Looking at how my reading habit developed provides me with the basis for a theory about that why question. Thinking about this takes me back to one of the first blog posts I wrote, back in 2012. Can I really have been posting for so long? Where does the time go?
Those thoughts seem relevant enough that I’ve decided to repost most of the original:
As I grew up the print I read got smaller, the illustrations disappeared and the books got thicker. I read one or two collections of ghost or horror stories as well, but mostly my friends and I bought, borrowed and swapped longer and longer narratives. We were aiming for novels. School too was pushing us that way. They asked us to write short stories so that we could demonstrate our understanding of punctuation and grammar, but for literature, we would study, The Novel.
Our first grown-up novels were like contraband, passed around secretly. Before long we were reading them openly. I might occasionally go back to a childhood favourite, but in secret. In public, I did not go near the children’s shelves again, and neither did my friends. By the time we left school I had a strong novel-reading habit.

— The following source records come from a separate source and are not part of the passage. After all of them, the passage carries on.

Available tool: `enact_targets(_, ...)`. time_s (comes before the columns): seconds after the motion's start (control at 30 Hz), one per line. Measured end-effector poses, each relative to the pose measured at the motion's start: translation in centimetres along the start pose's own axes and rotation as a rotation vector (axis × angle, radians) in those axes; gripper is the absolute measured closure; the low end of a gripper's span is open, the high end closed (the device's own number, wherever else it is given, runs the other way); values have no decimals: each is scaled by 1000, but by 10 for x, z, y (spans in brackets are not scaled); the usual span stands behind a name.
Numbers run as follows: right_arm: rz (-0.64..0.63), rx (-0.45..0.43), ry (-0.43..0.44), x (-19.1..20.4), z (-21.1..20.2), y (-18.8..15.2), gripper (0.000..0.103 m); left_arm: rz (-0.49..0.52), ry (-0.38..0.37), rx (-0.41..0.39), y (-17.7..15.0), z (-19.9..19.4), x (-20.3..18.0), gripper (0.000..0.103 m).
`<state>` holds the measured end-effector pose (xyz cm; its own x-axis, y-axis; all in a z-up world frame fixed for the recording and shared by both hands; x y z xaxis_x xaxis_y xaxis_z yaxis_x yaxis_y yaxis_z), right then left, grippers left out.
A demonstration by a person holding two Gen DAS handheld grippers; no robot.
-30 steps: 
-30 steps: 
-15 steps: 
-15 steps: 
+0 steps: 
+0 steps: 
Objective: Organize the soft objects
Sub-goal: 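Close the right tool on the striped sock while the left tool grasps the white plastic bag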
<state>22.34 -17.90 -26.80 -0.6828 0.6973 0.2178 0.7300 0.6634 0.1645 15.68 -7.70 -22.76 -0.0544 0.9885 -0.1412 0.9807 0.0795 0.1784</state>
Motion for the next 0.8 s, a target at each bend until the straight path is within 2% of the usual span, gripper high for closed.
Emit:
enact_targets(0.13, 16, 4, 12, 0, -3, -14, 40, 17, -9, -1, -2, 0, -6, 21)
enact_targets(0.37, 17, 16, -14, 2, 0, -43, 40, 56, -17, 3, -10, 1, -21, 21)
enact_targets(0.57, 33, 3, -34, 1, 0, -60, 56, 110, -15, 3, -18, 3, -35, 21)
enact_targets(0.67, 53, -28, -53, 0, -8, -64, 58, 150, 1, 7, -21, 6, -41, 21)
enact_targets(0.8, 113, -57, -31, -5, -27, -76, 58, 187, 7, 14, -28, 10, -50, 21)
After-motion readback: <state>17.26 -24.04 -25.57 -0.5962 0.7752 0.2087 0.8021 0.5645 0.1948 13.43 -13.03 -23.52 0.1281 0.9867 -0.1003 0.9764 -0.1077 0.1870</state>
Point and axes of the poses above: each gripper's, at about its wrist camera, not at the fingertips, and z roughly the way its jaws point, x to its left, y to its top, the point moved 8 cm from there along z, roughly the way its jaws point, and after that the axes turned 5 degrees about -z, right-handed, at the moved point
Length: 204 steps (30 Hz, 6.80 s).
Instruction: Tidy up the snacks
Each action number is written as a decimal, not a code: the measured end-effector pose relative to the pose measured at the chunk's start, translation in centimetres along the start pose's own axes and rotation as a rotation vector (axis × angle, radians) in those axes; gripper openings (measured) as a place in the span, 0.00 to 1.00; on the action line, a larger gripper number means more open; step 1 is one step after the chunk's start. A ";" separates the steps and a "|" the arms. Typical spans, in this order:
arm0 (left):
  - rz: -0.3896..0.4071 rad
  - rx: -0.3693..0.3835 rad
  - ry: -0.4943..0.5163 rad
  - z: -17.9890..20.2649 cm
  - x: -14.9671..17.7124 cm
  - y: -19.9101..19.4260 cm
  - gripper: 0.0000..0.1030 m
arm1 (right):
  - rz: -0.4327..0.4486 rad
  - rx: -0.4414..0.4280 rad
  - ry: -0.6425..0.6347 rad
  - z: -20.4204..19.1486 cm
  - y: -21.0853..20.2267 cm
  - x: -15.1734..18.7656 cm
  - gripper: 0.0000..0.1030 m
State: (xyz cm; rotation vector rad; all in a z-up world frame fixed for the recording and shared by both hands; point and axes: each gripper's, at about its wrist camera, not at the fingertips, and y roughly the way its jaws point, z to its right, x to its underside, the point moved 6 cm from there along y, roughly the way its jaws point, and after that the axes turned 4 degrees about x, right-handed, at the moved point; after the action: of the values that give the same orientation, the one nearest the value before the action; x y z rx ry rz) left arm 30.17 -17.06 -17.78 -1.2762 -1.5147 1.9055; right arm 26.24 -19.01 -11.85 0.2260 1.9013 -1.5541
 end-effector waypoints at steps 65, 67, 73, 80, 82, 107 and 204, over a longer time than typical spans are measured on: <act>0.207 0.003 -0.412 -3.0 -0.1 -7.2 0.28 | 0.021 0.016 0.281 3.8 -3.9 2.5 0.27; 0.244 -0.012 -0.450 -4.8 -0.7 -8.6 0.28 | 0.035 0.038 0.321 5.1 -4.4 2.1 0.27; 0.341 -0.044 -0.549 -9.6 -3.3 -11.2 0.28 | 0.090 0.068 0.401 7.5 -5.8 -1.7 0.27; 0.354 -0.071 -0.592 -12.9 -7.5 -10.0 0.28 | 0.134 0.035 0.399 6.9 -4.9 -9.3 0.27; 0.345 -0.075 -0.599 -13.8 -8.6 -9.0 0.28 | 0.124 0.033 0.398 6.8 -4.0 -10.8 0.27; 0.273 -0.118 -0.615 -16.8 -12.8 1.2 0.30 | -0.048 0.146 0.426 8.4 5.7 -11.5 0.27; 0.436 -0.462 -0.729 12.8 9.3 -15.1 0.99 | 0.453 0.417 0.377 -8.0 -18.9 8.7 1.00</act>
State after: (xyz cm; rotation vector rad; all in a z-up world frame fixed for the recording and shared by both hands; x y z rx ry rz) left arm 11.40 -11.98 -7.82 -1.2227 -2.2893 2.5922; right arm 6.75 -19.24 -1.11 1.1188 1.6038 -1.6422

I did read a few short stories as I came across them, mostly in magazines. I also remember some Katherine Mansfield stories, and another collection by a modern writer. I remember because of my disappointment. I could see that the sentences were well written, and I knew that these were important writers, but surely these were not stories. Where were the plots?
No wonder I didn’t get them. I had approached those two collections exactly as I did a novel. I turned from one story to the next, often without pause, simply because the pages were numbered consecutively. It was a long time before I went back to them. It took a night class and a new approach to writing before I read them as I should have.
I wish I had learned earlier that I did not need a degree course to appreciate the beauty of a well-crafted story. We learned the skills in English Lit at school. I just hadn’t understood how to adapt them.
Now, when I teach creative reading or writing groups I say, approach short stories as you would a poem. The great British short story writers of the 1920s and 30s knew this. H.E.Bates, in his book, The Modern Short Story, (second edition 1972) wrote that, after the first world war the new generation of writers, ‘needed and sought as a form something between lyric poetry and fictional prose.’ He credited Katherine Mansfield and A. E. Coppard in, ‘assisting the English short story to a state of adult emancipation.’
His study may be forty years old, but I cannot disagree with his analysis. I only wish that more people would seek it out.
Footnote:
Analysis by other authors also available, but I’d still recommend this one as a good starting place.